** Task goal **
From the listing below, extract every line containing "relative".

- - - - - - -

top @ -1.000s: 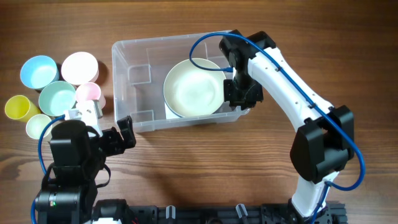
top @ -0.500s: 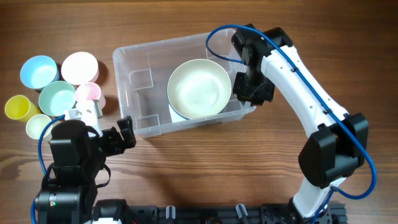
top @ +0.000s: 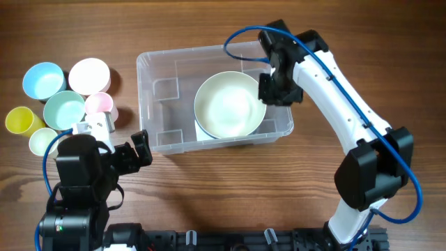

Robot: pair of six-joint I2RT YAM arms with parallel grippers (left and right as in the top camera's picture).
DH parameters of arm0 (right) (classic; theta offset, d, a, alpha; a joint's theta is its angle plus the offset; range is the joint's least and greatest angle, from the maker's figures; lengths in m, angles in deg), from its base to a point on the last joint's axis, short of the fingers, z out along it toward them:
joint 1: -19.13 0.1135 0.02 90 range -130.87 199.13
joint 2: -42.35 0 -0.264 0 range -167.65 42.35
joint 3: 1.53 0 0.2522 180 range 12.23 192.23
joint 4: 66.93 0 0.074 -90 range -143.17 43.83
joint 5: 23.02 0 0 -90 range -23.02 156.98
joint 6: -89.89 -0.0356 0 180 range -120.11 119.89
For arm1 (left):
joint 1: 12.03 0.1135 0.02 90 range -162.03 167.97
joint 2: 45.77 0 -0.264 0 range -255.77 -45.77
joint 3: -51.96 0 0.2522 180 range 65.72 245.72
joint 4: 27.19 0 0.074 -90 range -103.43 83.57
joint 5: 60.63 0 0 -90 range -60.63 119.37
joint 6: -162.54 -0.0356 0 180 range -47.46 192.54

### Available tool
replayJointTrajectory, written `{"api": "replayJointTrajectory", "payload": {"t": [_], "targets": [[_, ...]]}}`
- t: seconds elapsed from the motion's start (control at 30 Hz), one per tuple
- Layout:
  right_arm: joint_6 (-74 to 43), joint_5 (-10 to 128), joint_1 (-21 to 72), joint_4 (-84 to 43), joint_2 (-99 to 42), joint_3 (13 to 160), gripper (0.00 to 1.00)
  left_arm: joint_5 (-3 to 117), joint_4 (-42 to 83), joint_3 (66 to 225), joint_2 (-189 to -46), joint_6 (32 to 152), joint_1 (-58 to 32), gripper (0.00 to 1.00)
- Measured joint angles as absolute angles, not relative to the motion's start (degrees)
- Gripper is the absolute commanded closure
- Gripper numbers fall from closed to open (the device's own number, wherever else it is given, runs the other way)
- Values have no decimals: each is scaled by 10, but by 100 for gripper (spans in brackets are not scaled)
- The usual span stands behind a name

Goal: Pack container

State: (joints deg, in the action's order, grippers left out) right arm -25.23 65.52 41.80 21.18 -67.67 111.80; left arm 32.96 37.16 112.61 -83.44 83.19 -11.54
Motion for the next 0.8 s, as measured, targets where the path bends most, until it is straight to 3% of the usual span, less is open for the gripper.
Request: {"api": "replayJointTrajectory", "payload": {"t": [0.03, 0.07, 0.1, 0.2, 0.33, 0.5, 0.8], "targets": [[-230, 656, 418, 194, -677, 1152, 23, 330, 372, 1126, -834, 832, -115, 0], [-214, 665, 418, 183, -671, 1203, 4, 330, 372, 1126, -834, 832, -115, 0], [-214, 674, 414, 182, -658, 1237, 1, 330, 371, 1126, -834, 834, -115, 0], [-217, 694, 337, 187, -560, 1305, 1, 329, 374, 1128, -836, 861, -115, 0], [-215, 678, 203, 255, -546, 1309, 0, 276, 437, 1230, -934, 898, -105, 0], [-188, 659, 196, 287, -587, 1307, 0, 244, 500, 1448, -1185, 914, -26, 0], [-177, 657, 196, 295, -607, 1307, 0, 242, 469, 1464, -1400, 918, -22, 1]]}}
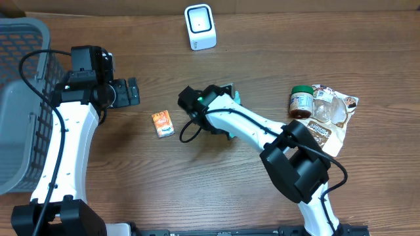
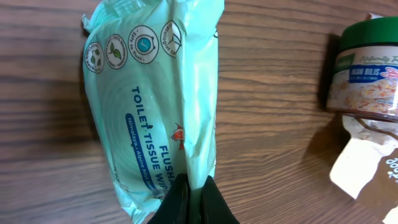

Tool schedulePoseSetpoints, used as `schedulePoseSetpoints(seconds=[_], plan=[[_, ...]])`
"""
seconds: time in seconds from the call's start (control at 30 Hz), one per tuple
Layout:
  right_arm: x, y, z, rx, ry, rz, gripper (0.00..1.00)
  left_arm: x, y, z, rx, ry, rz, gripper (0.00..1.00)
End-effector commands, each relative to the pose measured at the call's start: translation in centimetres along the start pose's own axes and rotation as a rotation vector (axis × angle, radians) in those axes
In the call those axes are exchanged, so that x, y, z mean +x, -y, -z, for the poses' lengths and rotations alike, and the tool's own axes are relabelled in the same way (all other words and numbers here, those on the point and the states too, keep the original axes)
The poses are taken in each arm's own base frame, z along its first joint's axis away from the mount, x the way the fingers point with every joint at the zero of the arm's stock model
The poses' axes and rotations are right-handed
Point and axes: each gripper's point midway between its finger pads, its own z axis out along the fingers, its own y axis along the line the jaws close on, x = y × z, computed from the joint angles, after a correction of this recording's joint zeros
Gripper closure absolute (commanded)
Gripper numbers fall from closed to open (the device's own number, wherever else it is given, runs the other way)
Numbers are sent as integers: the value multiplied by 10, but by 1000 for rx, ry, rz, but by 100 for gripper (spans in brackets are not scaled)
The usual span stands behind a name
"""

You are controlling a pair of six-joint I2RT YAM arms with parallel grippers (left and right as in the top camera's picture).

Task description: Scan the item barcode

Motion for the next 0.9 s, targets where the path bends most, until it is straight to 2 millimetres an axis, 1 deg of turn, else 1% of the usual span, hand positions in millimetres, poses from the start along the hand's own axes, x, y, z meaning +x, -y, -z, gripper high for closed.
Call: schedulePoseSetpoints(seconds=[0.0, 0.1, 0.17, 0.23, 0.33, 0.37, 0.43, 0.5, 0.57, 0.6, 0.67, 0.73, 0.8, 0.87], plan=[[7, -20, 8, -32, 18, 22, 96, 1, -3, -3, -11, -6, -26, 0], [10, -28, 16, -27, 56, 56, 96, 1, -3, -3, -11, -6, -26, 0], [5, -22, 19, 25, 105, 69, 96, 1, -3, -3, -11, -6, -26, 1], [-3, -6, 21, 108, 158, 70, 96, 1, -3, -3, -11, -6, -26, 1], [-12, 26, 26, 259, 217, 54, 96, 1, -3, -3, -11, -6, -26, 1], [-14, 37, 28, 311, 234, 74, 96, 1, -3, -3, -11, -6, -26, 0], [-17, 52, 33, 386, 252, 120, 96, 1, -3, -3, -11, -6, -26, 0], [-17, 61, 37, 430, 259, 153, 96, 1, -3, -3, -11, -6, -26, 1], [-17, 62, 37, 435, 259, 158, 96, 1, -3, -3, -11, -6, -26, 0], [-17, 59, 36, 420, 257, 146, 96, 1, -3, -3, -11, -6, -26, 0], [-16, 49, 31, 375, 248, 122, 96, 1, -3, -3, -11, -6, -26, 0], [-19, 37, 24, 352, 253, 137, 96, 1, -3, -3, -11, -6, -26, 1], [-24, 33, 17, 381, 279, 163, 96, 1, -3, -3, -11, -6, -26, 1], [-28, 32, 13, 431, 307, 187, 96, 1, -3, -3, -11, -6, -26, 0]])
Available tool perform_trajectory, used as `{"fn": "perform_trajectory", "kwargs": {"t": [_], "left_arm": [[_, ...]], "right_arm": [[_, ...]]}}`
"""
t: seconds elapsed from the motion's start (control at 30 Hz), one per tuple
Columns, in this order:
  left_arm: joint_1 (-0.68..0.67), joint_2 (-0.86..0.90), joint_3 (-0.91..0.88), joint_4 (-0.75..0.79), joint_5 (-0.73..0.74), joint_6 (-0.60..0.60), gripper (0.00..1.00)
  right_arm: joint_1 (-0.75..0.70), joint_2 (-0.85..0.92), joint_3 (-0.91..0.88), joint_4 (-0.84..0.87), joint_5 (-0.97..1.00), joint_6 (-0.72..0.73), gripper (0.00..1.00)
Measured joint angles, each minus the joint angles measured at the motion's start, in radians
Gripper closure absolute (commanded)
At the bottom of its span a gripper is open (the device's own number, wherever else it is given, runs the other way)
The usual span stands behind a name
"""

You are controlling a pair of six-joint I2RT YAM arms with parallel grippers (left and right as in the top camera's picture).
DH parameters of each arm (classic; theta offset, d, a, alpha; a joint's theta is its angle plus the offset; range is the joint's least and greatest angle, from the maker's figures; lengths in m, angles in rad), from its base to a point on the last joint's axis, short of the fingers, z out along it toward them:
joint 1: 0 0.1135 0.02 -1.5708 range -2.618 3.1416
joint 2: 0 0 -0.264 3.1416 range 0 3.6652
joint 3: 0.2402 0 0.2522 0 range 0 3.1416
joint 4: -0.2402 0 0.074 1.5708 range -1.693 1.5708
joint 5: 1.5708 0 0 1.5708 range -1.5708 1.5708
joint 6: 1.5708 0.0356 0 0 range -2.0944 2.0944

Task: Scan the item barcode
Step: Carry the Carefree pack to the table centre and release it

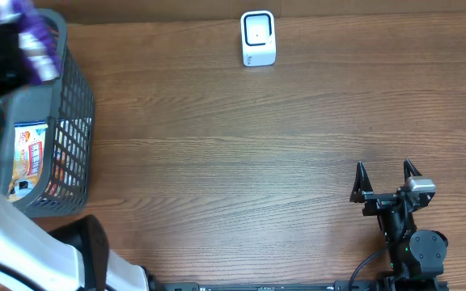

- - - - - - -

** Exercise solution **
- Measured joint angles as absolute angles, not relative to the motion's start (degrees)
End-effector commands, each relative to the pose measured at the call's start: translation in centimetres along the start pose's own axes and rotation as a rotation vector (axis × angle, radians) in those axes

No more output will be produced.